▸ **About this exercise**: The answer must consist solely of the lines below starting at the one containing "a link of the" and ending at the one containing "(199, 13) to (295, 171): 0.21", repeated exactly, with both ends included and all pictures omitted.

▸ **Input for this task**:

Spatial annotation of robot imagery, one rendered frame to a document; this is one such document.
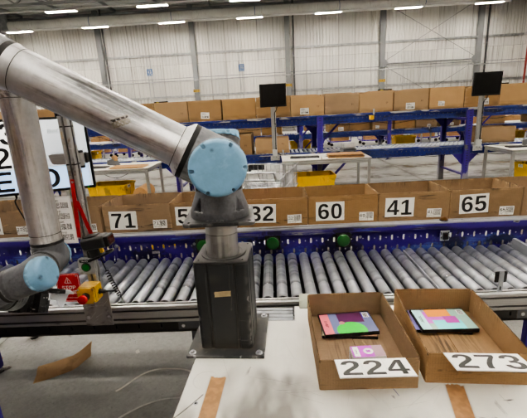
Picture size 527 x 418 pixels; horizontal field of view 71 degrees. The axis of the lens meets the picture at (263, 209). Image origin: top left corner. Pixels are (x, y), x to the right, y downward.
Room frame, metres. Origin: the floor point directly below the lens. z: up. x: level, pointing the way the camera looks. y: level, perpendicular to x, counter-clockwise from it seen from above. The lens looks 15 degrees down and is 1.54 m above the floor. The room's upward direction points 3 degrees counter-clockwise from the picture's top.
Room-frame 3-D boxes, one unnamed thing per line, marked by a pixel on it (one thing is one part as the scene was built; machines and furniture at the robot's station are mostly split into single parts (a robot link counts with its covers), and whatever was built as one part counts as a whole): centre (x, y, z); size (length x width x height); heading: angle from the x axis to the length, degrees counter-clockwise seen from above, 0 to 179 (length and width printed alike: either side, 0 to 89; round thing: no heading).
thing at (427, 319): (1.16, -0.62, 0.78); 0.19 x 0.14 x 0.02; 87
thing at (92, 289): (1.38, 0.70, 0.84); 0.15 x 0.09 x 0.07; 88
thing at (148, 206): (2.17, 0.72, 0.97); 0.39 x 0.29 x 0.17; 88
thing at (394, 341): (1.06, -0.28, 0.80); 0.38 x 0.28 x 0.10; 178
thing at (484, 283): (1.66, -0.98, 0.72); 0.52 x 0.05 x 0.05; 178
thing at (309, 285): (1.69, -0.20, 0.72); 0.52 x 0.05 x 0.05; 178
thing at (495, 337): (1.06, -0.60, 0.80); 0.38 x 0.28 x 0.10; 174
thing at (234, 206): (1.16, 0.14, 1.26); 0.19 x 0.19 x 0.10
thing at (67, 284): (1.42, 0.81, 0.85); 0.16 x 0.01 x 0.13; 88
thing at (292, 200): (2.15, -0.06, 0.96); 0.39 x 0.29 x 0.17; 88
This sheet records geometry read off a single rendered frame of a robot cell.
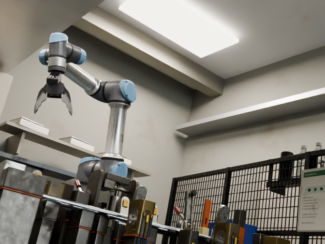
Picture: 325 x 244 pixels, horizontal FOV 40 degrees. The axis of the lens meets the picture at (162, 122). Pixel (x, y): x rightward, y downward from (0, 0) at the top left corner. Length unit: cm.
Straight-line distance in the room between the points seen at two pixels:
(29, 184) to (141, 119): 440
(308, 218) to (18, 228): 139
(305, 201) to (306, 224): 11
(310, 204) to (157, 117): 386
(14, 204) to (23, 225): 7
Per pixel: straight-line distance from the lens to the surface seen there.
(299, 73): 515
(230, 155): 537
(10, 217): 135
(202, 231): 203
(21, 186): 136
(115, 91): 225
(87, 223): 158
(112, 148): 220
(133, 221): 151
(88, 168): 225
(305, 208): 228
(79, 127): 521
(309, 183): 230
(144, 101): 578
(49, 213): 154
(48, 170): 190
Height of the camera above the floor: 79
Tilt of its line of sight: 20 degrees up
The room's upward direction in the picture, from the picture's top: 11 degrees clockwise
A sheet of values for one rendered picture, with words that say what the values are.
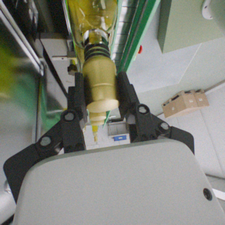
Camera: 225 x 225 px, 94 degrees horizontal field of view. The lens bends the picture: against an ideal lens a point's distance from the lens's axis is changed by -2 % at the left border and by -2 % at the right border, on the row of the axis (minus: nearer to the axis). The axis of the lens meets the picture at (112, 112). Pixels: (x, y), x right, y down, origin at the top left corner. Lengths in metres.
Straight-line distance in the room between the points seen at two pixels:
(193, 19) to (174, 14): 0.09
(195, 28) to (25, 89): 0.59
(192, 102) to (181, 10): 3.50
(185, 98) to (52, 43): 3.67
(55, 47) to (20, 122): 0.30
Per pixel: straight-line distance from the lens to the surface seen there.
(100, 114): 0.21
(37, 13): 0.51
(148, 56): 0.76
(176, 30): 0.57
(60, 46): 0.45
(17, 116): 0.22
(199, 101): 4.11
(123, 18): 0.41
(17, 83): 0.23
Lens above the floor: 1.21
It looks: 16 degrees down
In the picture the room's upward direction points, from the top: 171 degrees clockwise
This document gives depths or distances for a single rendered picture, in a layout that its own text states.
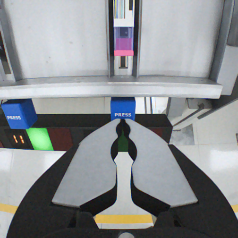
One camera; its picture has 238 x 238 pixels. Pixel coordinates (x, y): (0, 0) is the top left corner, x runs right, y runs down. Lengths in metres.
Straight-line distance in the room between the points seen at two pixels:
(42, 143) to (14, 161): 0.88
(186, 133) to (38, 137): 0.84
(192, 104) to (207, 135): 0.79
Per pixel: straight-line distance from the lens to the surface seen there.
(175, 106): 0.18
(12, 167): 1.08
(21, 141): 0.22
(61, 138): 0.18
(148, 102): 0.56
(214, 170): 1.02
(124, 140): 0.17
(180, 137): 0.90
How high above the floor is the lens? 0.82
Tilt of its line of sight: 74 degrees down
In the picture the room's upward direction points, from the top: 1 degrees counter-clockwise
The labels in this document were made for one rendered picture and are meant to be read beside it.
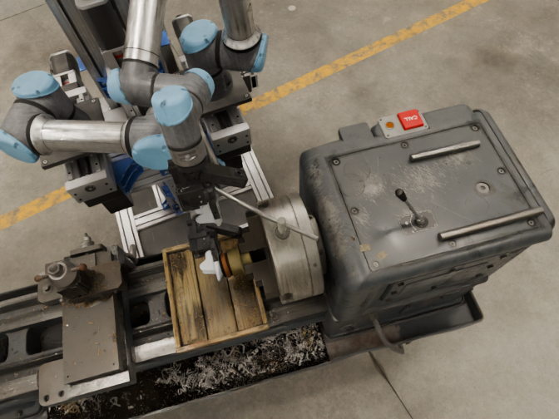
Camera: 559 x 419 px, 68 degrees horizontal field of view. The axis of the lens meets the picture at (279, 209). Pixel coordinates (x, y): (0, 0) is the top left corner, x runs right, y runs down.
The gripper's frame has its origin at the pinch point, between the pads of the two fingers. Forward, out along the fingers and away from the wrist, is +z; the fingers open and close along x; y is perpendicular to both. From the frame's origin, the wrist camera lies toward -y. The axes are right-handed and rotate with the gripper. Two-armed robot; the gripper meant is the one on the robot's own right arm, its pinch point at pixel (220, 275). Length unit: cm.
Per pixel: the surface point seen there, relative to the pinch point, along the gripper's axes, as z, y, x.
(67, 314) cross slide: -4, 50, -11
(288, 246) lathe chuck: 1.7, -20.4, 14.6
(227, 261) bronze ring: -2.7, -3.0, 3.1
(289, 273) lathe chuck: 7.9, -19.2, 10.6
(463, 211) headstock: 5, -67, 17
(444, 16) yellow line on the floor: -200, -194, -109
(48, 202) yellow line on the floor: -112, 109, -107
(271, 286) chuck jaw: 8.0, -13.7, 3.9
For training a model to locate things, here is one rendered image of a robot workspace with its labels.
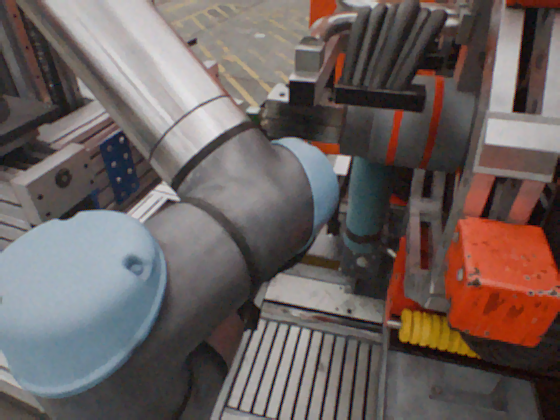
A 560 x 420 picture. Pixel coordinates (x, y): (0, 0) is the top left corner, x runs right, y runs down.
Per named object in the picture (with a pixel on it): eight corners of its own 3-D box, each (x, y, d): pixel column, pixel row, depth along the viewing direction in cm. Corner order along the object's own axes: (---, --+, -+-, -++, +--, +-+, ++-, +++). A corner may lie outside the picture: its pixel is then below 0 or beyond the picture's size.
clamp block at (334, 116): (340, 146, 47) (345, 103, 44) (265, 137, 49) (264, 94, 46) (346, 127, 51) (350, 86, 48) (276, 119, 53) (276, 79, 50)
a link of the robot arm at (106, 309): (146, 158, 24) (179, 286, 31) (-73, 267, 17) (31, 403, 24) (245, 204, 20) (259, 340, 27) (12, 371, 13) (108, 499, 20)
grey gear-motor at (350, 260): (469, 339, 121) (510, 254, 100) (330, 310, 130) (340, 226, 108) (464, 293, 135) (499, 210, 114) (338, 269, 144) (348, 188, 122)
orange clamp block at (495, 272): (517, 276, 43) (536, 350, 36) (439, 262, 44) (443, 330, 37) (544, 225, 38) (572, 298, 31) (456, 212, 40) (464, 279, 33)
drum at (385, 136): (475, 194, 60) (508, 104, 51) (333, 174, 64) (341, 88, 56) (466, 148, 71) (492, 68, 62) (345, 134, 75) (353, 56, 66)
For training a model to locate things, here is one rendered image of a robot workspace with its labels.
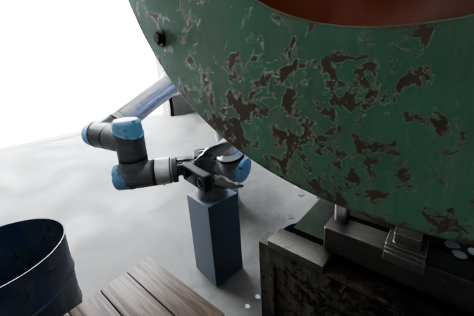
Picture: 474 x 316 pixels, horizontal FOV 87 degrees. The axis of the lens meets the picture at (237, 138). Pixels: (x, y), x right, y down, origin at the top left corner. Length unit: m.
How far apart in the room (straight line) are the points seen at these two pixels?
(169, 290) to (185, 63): 0.80
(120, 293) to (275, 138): 0.87
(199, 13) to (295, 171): 0.21
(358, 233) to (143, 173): 0.53
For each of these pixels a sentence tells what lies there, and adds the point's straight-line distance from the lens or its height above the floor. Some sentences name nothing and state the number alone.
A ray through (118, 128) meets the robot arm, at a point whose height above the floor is 0.92.
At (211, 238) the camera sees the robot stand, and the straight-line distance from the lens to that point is 1.26.
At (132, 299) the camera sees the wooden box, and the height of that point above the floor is 0.35.
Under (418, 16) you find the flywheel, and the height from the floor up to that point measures 1.09.
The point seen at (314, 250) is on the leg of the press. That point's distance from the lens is 0.65.
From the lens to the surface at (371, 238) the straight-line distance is 0.61.
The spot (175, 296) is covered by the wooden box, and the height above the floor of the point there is 0.35.
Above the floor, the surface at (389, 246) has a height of 0.73.
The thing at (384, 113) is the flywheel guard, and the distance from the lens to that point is 0.23.
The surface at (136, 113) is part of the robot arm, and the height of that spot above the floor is 0.93.
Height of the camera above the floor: 1.06
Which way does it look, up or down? 17 degrees down
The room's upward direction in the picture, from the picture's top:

▸ **Task response**:
a link of the robot arm at (106, 309): (146, 158, 24) (179, 286, 31) (-73, 267, 17) (31, 403, 24) (245, 204, 20) (259, 340, 27) (12, 371, 13) (108, 499, 20)
grey gear-motor at (350, 260): (469, 339, 121) (510, 254, 100) (330, 310, 130) (340, 226, 108) (464, 293, 135) (499, 210, 114) (338, 269, 144) (348, 188, 122)
orange clamp block at (495, 272): (517, 276, 43) (536, 350, 36) (439, 262, 44) (443, 330, 37) (544, 225, 38) (572, 298, 31) (456, 212, 40) (464, 279, 33)
drum at (385, 136): (475, 194, 60) (508, 104, 51) (333, 174, 64) (341, 88, 56) (466, 148, 71) (492, 68, 62) (345, 134, 75) (353, 56, 66)
For training a model to locate things, here is one rendered image of a robot workspace with its labels.
Picture: 474 x 316 pixels, horizontal FOV 87 degrees. The axis of the lens meets the picture at (237, 138). Pixels: (x, y), x right, y down, origin at the top left corner. Length unit: m.
How far apart in the room (straight line) are the points seen at these two pixels?
(169, 290) to (185, 63): 0.80
(120, 293) to (275, 138): 0.87
(199, 13) to (295, 171): 0.21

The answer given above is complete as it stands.